Snedeker never hit a shot Monday.

Having delivered one of the great closing rounds on the PGA Tour on Sunday, all he could do was wait to see whether it was good enough when the windblown tournament concluded before no spectators because of safety concerns with all the debris on the South Course at Torrey Pines.

Snedeker went to the putting green and figured the crowd's reaction would let him know if K.J. Choi had made birdie on the 18th to force a playoff. Then he realized there was no crowd.

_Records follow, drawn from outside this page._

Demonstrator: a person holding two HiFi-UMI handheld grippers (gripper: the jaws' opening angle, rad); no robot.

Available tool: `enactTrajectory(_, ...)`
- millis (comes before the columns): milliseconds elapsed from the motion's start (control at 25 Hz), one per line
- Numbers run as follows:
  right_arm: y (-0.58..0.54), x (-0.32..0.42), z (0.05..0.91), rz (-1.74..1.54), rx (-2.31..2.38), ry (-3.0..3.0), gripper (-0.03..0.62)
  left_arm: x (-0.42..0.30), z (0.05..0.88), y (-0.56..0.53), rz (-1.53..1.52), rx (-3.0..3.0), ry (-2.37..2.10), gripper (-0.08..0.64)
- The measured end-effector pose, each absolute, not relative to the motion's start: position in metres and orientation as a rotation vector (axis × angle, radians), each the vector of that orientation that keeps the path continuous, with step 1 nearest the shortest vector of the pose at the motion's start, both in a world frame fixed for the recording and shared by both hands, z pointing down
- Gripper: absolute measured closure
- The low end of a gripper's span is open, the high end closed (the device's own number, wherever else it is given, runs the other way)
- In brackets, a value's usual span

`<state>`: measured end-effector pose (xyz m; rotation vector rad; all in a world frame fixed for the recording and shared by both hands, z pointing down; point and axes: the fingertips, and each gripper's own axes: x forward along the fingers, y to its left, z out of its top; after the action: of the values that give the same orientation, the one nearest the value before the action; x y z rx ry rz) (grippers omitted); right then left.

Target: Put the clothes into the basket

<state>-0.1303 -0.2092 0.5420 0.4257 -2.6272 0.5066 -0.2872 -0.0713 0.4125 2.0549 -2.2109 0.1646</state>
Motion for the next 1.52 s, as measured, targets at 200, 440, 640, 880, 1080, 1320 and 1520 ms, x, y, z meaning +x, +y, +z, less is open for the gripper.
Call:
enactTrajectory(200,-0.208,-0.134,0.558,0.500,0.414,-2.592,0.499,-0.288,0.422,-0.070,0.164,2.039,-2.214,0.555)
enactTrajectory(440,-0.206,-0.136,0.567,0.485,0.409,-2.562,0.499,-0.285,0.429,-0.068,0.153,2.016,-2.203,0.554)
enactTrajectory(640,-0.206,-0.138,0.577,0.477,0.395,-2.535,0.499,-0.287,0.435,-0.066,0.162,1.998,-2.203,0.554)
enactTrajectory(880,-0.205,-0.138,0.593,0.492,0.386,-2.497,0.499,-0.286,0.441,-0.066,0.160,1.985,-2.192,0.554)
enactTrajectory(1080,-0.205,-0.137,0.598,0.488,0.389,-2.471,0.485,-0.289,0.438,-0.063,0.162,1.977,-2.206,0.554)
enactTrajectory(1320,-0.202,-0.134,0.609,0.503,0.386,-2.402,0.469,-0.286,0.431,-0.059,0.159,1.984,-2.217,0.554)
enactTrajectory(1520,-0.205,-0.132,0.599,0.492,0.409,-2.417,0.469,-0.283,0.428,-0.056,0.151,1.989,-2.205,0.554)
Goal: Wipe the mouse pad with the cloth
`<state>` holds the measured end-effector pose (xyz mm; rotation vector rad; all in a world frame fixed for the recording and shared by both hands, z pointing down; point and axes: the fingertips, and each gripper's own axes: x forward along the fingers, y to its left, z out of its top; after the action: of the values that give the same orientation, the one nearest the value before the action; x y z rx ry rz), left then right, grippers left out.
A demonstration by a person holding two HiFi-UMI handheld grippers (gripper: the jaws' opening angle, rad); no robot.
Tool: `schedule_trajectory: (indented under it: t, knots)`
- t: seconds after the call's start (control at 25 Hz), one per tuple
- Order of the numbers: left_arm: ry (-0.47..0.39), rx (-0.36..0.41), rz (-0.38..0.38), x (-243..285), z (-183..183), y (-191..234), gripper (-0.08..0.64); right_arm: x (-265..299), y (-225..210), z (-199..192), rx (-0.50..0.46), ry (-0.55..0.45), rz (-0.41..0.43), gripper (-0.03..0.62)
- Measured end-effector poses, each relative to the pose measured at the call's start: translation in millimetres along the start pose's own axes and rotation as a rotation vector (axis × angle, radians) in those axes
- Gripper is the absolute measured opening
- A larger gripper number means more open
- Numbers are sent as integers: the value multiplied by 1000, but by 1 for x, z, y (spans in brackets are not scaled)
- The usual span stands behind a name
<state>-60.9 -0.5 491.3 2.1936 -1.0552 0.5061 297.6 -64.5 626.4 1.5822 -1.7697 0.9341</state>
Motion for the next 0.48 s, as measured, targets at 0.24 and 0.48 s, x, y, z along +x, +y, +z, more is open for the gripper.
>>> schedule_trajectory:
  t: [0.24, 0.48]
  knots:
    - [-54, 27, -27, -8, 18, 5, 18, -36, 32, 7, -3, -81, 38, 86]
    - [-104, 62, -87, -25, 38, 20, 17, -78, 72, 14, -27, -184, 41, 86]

"I can't tell you how excited I am to be a champion here again, how unbelievable the last 48 hours have been," said Snedeker, the first player in more than five years to make the cut on the number and win the tournament. "Everything worked out perfectly for me. You cannot make up the extreme events that had to happen for me to have this chance, and they all fell in line perfectly."

It started with Snedeker.

In gusts that consistently topped 40 mph and peaked at over 50 mph, he played the final 17 holes Sunday without a bogey and closed with a 3-under 69, which was nearly nine shots better than the field. The average score (77.9) was the highest for the fourth round at a regular PGA Tour event since the tour began keeping such statistics in 1983.

Snedeker won at 6-under 282, the highest winning score at Torrey Pines since Fuzzy Zoeller in 1979.

Shortly after he finished Sunday, play was stopped for the third and final time, and for good reason. The relentless wind toppled more than a dozen trees across Torrey Pines.

When he woke up Monday to start the waiting game, there was hardly any wind. That was bad for Snedeker.

But after another two-hour delay to clean up debris, the wind showed up.

Jimmy Walker, who was leading at 7-under par through 10 holes when play was halted on Sunday, made four bogeys over his eight holes and shot 77. Choi, who was at 6 under (and tied with Snedeker) made only one bogey, and it was enough to cost him. He closed with a 77 and was runner-up.